The big committee approved, swelled up, adjourned, and that is the last
time it has ever met.

Thus free of “pulls,” gentlemanly pulls, but pulls just the same, the
“nine” became nine by adding two—Allen B. Pond and Francis Lackner—and
prepared for the next campaign. Their aldermen, the “reform crowd,” in
the City Council were too few to do anything alone, but they could
protest, and they did. They adopted the system of William Kent, which
was to find out what was going on and tell it in Council meetings.
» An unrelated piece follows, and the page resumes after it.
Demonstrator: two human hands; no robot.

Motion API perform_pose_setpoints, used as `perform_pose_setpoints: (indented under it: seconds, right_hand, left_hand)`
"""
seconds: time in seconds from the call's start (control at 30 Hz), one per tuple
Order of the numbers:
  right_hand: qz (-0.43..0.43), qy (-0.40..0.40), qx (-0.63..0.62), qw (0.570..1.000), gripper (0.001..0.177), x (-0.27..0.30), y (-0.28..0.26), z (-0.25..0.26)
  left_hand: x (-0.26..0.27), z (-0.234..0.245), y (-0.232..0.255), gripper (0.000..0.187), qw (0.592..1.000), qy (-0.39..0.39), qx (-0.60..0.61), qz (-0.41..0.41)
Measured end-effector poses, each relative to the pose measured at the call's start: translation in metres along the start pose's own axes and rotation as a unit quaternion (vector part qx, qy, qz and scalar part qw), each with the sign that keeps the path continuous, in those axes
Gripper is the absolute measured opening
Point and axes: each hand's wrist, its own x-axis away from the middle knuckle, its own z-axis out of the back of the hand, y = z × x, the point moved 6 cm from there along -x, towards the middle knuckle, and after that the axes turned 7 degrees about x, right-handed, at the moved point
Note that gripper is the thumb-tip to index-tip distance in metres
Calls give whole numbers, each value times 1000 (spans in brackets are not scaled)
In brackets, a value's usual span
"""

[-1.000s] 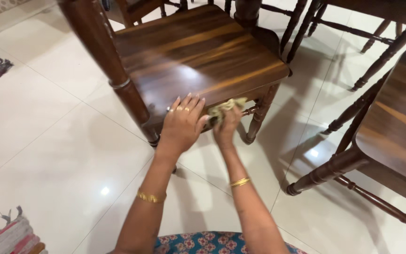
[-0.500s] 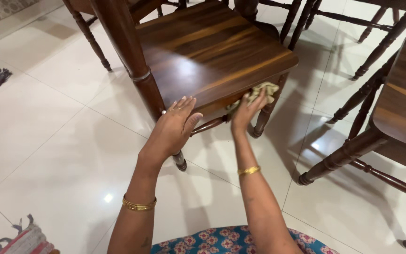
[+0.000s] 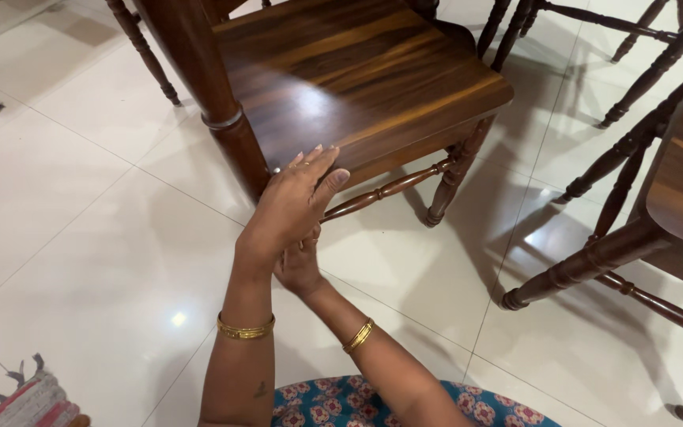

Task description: The person wipes down wooden dining chairs with a cloth, cleaning the back slats, seat, legs, and rungs.

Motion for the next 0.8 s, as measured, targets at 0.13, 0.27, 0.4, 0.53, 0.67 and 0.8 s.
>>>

“If you go on giving away the people’s franchises like this,” Alderman
Harlan would say, “you may wake up some morning to find street lamps are
useful for other purposes than lighting the streets.” Or, “Some night
the citizens, who are watching you, may come down here from the
galleries with pieces of hemp in their hands.” Then he would picture an
imagined scene of the galleries rising and coming down upon the floor.
He made his descriptions so vivid and creepy that they made some
aldermen fidget. “I don’t like dis business all about street lamps and
hemp—vot dot is?” said a German boodler one night. “We don’t come here
for no such a business.”

“We meant only to make head-lines for the papers,” said one of the
reform aldermen. “If we could keep the attention of the public upon the
Council we could make clear what was going on there, and that would put
meaning into our next campaign. And we certainly did fill the galleries
and the newspapers.”

As a matter of fact, however, they did much more. They developed in that
year the issue which has dominated Chicago local politics ever since—the
proper compensation to the city for public franchises. These valuable
rights should not be given away, they declared, and they repeated it for
good measures as well as bad. Not only must the city be paid, but public
convenience and interest must be safeguarded. The boodlers boodled and
the franchises went off; the protestation hurried the rotten business;
but even that haste helped the cause. For the sight, week after week, of
the boodle raids by rapacious capital fixed public opinion, and if the
cry raised then for municipal ownership ever becomes a fact in Chicago,
capital can go back to those days and blame itself.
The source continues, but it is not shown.